Dataset excerpts:
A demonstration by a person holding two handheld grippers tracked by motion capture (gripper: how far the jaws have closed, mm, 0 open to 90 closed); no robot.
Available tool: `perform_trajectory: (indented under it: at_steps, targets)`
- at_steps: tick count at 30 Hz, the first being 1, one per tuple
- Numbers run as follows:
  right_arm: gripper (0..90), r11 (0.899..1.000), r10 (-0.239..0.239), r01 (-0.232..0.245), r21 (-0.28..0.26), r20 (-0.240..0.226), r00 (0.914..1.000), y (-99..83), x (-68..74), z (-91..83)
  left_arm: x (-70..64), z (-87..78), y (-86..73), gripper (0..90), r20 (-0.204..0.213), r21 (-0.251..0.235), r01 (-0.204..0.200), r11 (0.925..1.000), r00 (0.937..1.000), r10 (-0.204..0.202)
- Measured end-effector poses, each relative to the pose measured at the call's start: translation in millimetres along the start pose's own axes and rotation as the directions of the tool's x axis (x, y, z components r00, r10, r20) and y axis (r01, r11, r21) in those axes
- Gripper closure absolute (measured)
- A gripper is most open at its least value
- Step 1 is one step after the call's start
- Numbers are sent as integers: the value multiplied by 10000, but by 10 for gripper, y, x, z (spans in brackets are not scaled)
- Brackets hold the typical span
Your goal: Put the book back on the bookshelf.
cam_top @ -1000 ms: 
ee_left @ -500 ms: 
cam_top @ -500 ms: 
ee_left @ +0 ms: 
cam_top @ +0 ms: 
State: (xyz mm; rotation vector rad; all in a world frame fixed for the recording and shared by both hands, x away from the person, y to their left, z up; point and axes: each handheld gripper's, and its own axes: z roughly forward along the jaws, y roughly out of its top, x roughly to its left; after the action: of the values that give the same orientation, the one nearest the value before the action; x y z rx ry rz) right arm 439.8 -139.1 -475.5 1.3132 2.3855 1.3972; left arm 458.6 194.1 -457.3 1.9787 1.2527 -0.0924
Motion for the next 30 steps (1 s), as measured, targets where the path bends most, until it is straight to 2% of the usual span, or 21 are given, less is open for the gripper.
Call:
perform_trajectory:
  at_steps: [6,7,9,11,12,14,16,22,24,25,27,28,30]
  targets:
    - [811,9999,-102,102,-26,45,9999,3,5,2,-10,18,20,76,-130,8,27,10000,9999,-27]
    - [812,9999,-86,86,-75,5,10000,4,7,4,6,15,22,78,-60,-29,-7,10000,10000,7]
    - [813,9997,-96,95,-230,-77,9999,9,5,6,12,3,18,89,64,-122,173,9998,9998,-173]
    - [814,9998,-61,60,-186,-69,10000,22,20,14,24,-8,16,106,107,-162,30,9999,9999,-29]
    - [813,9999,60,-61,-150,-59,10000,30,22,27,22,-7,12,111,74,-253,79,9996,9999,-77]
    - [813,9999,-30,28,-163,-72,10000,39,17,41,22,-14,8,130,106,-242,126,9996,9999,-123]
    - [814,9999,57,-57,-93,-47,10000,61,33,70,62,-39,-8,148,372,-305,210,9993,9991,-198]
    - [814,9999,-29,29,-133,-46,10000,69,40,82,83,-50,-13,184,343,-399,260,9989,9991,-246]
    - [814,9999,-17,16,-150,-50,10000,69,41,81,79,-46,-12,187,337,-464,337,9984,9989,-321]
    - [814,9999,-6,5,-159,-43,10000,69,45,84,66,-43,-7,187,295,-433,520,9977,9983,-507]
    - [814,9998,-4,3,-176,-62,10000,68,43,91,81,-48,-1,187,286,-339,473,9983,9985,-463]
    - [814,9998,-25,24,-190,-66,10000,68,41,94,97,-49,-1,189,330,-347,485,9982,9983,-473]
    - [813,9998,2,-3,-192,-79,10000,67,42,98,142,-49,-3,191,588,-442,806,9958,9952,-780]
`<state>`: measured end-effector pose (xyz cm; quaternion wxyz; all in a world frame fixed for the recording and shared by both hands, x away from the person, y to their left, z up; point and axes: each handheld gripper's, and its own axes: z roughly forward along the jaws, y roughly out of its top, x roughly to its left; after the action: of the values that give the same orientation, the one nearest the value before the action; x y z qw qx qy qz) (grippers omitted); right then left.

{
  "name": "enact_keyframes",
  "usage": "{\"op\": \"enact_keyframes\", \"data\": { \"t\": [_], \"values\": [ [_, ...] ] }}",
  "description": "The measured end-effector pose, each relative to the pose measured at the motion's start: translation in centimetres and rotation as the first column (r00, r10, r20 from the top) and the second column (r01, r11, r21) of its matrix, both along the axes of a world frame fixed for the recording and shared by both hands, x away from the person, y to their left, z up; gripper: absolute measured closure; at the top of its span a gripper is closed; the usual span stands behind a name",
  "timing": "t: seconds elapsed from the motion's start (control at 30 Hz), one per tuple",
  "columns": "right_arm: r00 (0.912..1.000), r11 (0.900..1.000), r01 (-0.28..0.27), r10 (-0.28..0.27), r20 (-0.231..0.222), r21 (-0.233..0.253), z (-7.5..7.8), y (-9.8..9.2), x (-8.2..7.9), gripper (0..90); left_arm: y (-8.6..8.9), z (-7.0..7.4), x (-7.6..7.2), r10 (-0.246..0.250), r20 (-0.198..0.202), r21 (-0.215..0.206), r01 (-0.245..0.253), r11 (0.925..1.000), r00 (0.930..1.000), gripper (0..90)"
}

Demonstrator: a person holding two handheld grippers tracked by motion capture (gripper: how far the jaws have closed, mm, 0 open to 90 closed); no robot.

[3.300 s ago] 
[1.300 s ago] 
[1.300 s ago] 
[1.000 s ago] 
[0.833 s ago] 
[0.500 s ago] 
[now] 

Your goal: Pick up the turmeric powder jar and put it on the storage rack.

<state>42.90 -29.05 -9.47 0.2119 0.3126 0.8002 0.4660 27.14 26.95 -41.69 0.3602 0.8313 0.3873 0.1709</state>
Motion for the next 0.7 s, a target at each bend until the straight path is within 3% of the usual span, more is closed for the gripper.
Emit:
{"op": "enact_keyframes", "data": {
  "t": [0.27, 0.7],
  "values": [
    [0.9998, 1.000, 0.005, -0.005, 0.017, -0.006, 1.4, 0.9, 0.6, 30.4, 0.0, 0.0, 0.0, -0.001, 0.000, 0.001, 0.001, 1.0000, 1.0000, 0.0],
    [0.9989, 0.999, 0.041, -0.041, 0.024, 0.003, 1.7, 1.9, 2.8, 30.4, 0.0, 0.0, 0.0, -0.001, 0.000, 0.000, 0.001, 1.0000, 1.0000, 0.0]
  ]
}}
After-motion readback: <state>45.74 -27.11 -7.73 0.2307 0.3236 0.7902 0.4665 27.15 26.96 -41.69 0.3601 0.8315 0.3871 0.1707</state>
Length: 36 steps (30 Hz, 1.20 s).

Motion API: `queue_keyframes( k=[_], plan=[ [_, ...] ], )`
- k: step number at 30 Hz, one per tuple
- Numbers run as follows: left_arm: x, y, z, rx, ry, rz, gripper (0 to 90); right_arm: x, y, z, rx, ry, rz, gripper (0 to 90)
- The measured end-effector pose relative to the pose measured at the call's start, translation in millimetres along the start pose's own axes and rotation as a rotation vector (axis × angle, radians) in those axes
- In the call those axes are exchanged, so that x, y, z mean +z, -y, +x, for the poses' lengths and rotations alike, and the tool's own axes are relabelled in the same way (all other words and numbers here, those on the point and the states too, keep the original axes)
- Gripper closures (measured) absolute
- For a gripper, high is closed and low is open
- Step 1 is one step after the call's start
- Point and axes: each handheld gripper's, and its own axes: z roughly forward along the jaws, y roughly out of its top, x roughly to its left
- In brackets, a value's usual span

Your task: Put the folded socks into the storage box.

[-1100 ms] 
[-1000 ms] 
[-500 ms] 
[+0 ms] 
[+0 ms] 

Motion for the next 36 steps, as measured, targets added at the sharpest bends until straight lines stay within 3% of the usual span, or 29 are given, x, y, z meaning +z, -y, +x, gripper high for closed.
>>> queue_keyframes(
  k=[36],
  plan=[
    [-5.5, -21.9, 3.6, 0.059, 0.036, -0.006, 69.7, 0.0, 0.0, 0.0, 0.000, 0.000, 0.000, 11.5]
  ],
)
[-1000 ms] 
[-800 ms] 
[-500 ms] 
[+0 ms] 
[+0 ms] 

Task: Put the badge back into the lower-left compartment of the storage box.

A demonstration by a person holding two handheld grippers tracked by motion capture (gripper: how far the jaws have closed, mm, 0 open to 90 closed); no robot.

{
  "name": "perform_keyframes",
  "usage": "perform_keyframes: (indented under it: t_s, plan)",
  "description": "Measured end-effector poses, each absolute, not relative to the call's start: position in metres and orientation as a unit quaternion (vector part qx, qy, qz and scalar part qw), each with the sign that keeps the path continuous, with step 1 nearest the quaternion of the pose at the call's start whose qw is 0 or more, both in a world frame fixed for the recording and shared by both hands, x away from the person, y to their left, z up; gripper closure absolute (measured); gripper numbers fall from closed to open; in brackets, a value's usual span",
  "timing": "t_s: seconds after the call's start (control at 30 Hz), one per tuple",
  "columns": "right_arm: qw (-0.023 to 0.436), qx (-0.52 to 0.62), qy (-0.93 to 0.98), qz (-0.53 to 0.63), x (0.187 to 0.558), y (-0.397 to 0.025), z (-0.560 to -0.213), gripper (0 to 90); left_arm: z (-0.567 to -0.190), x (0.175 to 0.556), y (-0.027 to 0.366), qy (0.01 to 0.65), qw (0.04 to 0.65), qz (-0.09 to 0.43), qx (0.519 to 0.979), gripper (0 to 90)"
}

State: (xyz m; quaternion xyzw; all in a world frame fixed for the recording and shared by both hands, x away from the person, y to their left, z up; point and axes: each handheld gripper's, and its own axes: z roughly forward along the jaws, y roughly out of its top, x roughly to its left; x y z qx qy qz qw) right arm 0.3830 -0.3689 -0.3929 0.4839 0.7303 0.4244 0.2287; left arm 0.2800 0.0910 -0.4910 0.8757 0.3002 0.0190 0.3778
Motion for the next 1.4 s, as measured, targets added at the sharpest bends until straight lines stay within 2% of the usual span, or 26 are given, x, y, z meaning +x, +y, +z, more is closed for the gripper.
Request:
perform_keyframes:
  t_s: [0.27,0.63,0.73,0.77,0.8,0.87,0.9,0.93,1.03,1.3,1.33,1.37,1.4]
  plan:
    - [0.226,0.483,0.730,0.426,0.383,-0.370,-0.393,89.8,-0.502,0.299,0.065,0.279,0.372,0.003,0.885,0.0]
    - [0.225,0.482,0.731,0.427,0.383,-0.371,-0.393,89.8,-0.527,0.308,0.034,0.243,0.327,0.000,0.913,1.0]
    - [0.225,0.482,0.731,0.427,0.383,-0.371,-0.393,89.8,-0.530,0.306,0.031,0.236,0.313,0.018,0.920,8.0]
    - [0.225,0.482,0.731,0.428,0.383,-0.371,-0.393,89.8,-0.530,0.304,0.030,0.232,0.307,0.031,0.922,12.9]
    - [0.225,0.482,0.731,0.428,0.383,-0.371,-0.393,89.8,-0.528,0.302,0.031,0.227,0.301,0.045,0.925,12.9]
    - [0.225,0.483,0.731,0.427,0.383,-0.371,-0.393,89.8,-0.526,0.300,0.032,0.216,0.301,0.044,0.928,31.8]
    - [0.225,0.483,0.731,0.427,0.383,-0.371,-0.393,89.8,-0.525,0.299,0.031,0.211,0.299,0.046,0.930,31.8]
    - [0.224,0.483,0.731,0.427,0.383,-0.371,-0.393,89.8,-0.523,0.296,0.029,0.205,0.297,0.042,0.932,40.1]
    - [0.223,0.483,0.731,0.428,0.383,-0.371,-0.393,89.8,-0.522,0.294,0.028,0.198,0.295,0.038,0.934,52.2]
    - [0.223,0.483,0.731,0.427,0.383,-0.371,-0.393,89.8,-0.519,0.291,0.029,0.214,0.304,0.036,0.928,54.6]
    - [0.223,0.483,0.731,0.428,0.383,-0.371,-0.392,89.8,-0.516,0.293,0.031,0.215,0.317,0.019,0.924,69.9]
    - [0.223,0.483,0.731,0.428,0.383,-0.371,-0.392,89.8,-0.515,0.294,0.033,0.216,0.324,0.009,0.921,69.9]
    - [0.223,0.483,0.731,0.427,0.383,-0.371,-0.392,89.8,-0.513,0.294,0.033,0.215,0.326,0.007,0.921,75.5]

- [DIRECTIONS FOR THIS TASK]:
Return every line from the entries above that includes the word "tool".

- [SOLUTION BELOW]:
Available tool: `perform_trajectory: (indented under it: at_steps, targets)`
- Measured end-effector poses, each relative to the pose measured at the call's start: translation in millimetres along the start pose's own axes and rotation as the directions of the tool's x axis (x, y, z components r00, r10, r20) and y axis (r01, r11, r21) in those axes
- In the call those axes are exchanged, so that x, y, z mean +z, -y, +x, for the poses' lengths and rotations alike, and the tool's own axes are relabelled in the same way (all other words and numbers here, those on the point and the states too, keep the original axes)

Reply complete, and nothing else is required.